### Work task
If a line in the entries below contains "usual", copy it.

### Exercise materials
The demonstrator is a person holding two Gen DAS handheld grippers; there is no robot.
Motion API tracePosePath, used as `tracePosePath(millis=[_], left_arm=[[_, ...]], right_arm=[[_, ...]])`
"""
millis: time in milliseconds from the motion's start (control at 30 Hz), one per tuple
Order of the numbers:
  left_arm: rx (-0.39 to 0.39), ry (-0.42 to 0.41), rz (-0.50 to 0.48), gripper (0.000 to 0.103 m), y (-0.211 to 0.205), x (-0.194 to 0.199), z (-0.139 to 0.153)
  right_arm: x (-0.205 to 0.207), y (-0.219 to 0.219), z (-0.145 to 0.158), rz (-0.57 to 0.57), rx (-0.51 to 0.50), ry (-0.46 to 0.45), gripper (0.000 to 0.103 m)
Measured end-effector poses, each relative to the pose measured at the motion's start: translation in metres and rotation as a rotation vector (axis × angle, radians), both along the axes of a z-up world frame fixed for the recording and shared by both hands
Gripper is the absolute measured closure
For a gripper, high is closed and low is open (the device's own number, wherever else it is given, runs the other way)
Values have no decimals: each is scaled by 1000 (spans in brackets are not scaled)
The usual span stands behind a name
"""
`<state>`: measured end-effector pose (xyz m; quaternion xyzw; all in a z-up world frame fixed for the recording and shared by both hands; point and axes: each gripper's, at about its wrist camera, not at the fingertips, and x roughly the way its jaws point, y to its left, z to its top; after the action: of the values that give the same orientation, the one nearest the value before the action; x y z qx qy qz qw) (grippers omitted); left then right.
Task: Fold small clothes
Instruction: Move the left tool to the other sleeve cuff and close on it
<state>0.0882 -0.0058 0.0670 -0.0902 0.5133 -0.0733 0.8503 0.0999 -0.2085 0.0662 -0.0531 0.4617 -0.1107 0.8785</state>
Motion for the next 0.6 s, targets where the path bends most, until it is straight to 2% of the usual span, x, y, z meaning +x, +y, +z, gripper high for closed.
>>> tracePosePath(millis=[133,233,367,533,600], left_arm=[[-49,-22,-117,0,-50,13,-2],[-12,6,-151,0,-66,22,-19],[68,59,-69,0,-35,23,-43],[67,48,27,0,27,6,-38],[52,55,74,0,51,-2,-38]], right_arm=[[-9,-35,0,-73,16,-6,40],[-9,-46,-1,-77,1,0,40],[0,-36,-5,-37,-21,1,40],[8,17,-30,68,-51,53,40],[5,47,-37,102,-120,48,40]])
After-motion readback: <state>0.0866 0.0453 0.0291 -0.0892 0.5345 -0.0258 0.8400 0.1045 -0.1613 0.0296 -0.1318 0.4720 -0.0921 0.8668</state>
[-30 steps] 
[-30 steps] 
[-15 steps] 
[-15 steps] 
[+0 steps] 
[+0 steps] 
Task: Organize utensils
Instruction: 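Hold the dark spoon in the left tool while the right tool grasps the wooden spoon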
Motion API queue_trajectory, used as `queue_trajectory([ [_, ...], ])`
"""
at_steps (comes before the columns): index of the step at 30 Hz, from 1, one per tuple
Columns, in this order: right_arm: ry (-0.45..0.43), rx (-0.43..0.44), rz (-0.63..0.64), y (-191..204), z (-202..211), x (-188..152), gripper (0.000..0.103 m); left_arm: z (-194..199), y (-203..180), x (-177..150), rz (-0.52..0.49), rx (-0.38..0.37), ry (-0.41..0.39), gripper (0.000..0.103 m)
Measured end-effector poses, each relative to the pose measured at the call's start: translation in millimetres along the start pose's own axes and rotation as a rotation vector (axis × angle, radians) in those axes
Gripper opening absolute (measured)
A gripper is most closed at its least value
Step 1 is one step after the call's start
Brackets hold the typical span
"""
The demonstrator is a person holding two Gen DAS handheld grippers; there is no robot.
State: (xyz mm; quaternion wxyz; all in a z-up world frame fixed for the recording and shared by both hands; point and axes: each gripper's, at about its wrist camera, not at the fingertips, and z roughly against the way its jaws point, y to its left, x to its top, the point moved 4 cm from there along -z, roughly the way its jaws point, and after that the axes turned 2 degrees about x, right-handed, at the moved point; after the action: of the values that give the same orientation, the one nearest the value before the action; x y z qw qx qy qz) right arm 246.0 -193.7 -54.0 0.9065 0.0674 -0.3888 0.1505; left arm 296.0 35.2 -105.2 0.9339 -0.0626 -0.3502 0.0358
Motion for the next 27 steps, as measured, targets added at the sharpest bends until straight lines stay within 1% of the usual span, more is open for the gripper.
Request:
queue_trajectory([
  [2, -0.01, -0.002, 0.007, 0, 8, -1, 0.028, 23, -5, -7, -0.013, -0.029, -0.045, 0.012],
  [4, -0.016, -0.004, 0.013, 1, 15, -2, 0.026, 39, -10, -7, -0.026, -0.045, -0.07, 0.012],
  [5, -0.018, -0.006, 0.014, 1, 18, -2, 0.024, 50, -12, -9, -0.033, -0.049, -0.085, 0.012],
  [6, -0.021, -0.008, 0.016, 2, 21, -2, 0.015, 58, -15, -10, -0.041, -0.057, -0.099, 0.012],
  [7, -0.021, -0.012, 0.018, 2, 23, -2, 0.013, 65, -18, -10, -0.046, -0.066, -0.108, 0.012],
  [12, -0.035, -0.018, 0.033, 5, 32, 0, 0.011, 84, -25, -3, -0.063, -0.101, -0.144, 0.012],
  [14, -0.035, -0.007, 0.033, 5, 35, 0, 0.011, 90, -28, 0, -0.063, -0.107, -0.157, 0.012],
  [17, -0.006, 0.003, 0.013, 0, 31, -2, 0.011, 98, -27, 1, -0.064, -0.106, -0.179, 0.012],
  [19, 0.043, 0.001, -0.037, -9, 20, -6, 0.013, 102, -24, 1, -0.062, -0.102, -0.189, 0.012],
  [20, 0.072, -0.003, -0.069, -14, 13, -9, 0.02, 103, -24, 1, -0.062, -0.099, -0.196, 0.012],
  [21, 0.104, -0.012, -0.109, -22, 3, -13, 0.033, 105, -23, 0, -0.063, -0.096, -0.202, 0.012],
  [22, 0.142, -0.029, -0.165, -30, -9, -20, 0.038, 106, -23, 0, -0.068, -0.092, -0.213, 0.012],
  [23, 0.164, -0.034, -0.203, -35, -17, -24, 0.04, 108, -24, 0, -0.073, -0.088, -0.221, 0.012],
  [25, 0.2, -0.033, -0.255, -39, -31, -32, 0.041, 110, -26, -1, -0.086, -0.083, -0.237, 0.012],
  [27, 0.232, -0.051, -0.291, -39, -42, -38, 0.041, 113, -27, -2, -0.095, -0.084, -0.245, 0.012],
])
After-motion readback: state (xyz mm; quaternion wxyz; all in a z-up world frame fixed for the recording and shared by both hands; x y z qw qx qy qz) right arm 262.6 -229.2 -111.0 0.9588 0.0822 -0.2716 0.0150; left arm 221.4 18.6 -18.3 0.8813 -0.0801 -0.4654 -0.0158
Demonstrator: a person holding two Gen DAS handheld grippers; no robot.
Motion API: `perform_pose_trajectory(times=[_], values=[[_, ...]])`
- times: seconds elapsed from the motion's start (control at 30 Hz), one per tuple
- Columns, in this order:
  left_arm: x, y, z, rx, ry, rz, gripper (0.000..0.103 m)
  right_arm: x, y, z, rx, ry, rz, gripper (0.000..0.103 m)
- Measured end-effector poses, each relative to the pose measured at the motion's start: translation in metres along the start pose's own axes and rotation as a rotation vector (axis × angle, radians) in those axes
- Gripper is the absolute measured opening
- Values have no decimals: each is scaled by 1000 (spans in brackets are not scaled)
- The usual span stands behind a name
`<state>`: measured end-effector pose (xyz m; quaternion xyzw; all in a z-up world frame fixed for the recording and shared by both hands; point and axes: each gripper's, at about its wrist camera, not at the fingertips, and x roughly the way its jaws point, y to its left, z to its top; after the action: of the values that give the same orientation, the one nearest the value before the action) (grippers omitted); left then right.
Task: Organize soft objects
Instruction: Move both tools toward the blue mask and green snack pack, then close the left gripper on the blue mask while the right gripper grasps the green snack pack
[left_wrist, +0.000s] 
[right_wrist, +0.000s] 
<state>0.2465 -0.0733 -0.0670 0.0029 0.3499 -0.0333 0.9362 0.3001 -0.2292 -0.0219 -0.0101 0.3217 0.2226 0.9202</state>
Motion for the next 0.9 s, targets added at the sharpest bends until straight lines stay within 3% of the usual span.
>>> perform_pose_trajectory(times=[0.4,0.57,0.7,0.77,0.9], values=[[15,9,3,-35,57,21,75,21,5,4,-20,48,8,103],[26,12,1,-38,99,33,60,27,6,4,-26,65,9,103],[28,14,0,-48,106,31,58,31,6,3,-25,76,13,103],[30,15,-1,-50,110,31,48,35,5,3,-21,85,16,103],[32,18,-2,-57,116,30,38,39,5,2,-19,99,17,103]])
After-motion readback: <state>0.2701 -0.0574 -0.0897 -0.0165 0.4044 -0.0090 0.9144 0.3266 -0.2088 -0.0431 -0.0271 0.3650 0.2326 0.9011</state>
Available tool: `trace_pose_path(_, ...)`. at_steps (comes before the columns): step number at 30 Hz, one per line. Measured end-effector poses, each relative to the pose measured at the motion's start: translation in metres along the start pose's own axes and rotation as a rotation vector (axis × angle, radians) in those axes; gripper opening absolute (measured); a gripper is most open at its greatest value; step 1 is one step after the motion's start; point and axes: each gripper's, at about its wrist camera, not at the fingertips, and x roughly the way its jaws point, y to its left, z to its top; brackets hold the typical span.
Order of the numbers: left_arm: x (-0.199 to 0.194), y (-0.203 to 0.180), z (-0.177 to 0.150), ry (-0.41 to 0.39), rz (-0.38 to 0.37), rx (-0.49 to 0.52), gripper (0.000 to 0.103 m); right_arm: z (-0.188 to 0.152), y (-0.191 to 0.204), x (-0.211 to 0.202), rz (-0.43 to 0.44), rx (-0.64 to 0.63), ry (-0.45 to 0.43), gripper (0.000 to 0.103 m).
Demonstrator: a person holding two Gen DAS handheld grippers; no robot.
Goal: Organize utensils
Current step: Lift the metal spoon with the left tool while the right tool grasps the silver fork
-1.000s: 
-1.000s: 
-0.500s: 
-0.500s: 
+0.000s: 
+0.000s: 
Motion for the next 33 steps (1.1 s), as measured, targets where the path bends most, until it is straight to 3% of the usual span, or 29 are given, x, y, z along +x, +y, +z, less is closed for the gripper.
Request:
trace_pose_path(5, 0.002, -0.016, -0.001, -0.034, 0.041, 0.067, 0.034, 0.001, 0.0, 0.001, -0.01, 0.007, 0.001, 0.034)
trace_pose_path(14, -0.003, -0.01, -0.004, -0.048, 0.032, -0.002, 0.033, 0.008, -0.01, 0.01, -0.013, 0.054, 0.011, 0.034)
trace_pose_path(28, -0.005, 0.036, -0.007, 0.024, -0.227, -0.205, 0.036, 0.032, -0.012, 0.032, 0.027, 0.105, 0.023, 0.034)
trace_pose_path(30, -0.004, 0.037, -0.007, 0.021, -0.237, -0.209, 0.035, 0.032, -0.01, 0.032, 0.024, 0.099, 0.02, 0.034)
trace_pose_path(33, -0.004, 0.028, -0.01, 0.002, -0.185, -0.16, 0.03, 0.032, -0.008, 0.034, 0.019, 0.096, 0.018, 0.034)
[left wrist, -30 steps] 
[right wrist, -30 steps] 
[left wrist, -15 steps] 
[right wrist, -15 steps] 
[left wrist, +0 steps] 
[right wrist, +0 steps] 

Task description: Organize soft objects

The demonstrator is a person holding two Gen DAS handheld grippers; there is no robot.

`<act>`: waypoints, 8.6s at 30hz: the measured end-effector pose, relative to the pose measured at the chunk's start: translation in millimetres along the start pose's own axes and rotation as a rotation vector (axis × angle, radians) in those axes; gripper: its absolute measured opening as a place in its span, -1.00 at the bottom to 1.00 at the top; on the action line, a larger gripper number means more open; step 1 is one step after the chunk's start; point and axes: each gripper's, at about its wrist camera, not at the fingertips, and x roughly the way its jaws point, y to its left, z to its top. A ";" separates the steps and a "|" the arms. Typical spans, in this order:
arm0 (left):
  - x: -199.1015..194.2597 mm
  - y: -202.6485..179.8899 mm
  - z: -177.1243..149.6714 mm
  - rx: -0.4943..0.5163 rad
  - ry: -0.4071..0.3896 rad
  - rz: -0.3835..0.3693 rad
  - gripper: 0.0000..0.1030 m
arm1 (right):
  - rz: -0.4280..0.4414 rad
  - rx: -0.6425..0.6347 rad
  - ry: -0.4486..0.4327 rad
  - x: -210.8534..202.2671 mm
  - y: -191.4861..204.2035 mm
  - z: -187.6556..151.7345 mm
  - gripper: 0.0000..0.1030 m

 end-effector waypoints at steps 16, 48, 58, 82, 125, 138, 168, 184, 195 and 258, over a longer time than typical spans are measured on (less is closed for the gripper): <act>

### Task result
The usual span stands behind a name
Motion for the next 0.6 s, targets where the path bends most, until it is straight to 2% of the usual span, x, y, z meaning +x, +y, +z, gripper high for closed.
Motion for the next 27 steps, as measured, targets added at the sharpest bends until straight lines stay within 1% of the usual span, more is open for the gripper.
- The usual span stands behind a name
Motion for the next 0.9 s, targets added at the sharpest bends until straight lines stay within 3% of the usual span.
Motion for the next 33 steps (1.1 s), as measured, targets where the path bends most, until it is straight to 3% of the usual span, or 29 are given, x, y, z along +x, +y, +z, less is closed for the gripper.

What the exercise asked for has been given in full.